Richter im Aufsichtsrat: soll nichts Schlimmeres passieren

Verfassungsgerichtshof

Falter & Meinung | Matthias G. Bernold | aus FALTER 26/10 vom 30.06.2010

Mitunter bricht das Rechtsempfinden klar und deutlich aus uns hervor: Im Fall von Claudia Kahr zum Beispiel, jener als SPÖ-nahe geltenden Verfassungsrichterin, die zuletzt den Vorsitz im Aufsichtsrat der staatlichen Straßenbaugesellschaft (Asfinag) übernahm. Wie kann es sein – fragt man sich unwillkürlich –, dass eine Höchstrichterin plötzlich im Sold eines Dritten steht? Wie unabhängig wird Kahr in Zukunft sein?

So richtig und wichtig diese Fragen sind, so sehr verschleiern sie doch den Blick auf ein drängenderes Problem. Schon bisher gingen VfGH-Mitglieder nämlich Nebentätigkeiten nach, die geeignet waren, ihre Unabhängigkeit einzuschränken: Ex-VfGH-Präsident Karl Korinek etwa saß im Aufsichtsrat der Erste Bank. Gleich drei Verfassungsrichter sind Rechtsanwälte und mithin als Interessenvertreter aktiv. So begrüßenswert klare Unvereinbarkeitsbestimmungen wären: Nicht der VfGH kam in den vergangenen Jahren in den Geruch, befangen oder korrupt zu agieren.
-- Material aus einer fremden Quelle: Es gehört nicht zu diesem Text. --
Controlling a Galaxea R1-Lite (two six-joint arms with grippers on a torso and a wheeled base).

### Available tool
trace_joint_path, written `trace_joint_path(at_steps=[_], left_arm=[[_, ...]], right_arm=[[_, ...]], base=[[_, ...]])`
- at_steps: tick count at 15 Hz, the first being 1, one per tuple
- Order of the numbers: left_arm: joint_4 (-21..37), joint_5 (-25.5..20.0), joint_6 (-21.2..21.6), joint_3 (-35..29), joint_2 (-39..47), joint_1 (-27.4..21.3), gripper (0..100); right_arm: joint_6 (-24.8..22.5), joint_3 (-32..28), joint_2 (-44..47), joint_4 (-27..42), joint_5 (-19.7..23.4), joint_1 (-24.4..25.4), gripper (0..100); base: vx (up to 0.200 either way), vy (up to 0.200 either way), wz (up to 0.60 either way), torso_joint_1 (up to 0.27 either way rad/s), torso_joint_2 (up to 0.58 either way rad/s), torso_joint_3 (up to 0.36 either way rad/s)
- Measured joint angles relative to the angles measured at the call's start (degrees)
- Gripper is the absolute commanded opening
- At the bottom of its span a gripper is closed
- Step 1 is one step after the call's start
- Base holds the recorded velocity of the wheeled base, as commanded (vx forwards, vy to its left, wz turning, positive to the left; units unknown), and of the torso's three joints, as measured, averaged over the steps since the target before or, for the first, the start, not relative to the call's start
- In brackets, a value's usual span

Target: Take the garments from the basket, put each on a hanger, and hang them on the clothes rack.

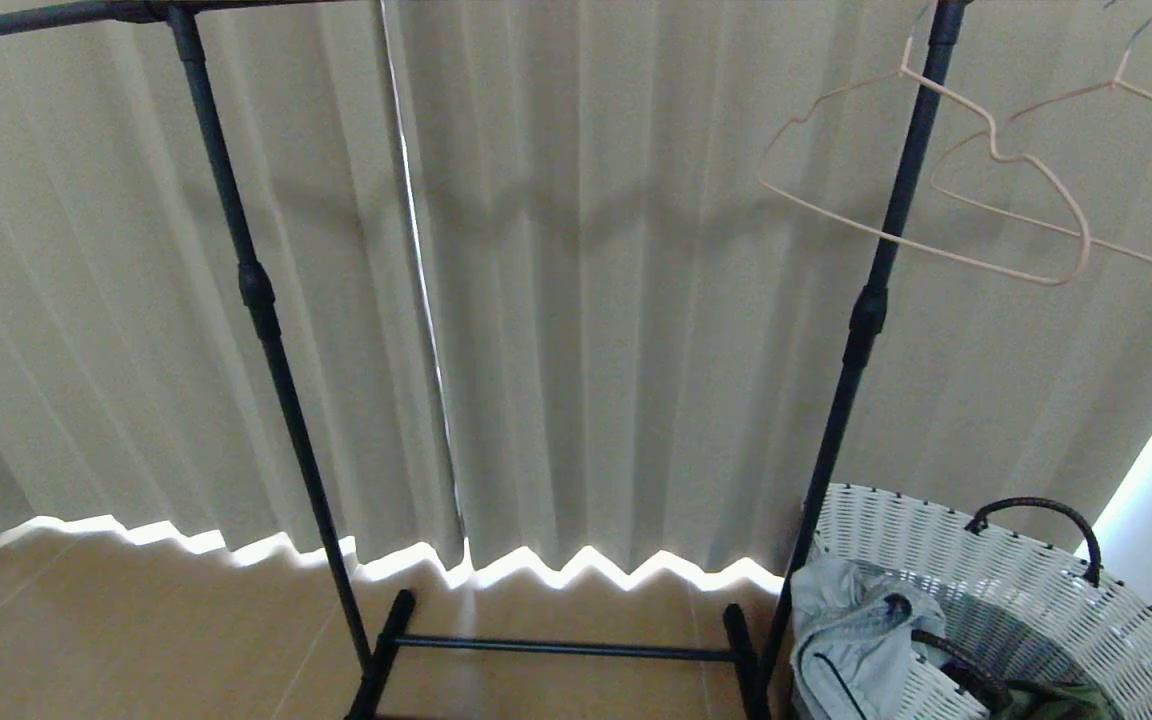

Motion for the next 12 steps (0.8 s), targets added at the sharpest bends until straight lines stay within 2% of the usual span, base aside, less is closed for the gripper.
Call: trace_joint_path(at_steps=[10, 12], left_arm=[[-0.02, 0.0, 0.0, 0.0, 0.0, 0.0, 100], [0.01, 0.0, 0.0, 0.0, 0.0, 0.0, 100]], right_arm=[[-0.09, 0.0, 0.0, 0.22, 0.0, -0.02, 100], [-1.26, -0.11, 0.05, 1.32, 1.16, -0.02, 100]], base=[[0.0, 0.0, 0.0, 0.0, 0.0, 0.0], [0.0, 0.0, 0.0, 0.0, 0.0, 0.0]])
Demgegenüber ist eine andere Kontrollinstanz sehr wohl mit derartigen Vorwürfen konfrontiert: Der Aufsichtsrat nämlich. Diese Einrichtung scheitert ständig daran, Misswirtschaft und Malversationen aufzudecken (siehe ÖBB, siehe Kärntner Hypo, siehe Bawag). Grund dafür könnte sein, dass sie regelmäßig mit Personen besetzt ist, die inkompetent sind, die gegenläufige Interessen verfolgen (Frächtervertreter im ÖBB-Aufsichtsrat) oder die ihre Aufgabe bloß darin sehen, Managergehälter hochzulizitieren.

Vielleicht sollte man dazu übergehen, Aufsichtsräte gezielt mit Richtern zu unterwandern. Mit Richtern wohlgemerkt, die diese Arbeit als Ehrenamt begreifen und nicht als lukrative Zuverdienstmöglichkeit.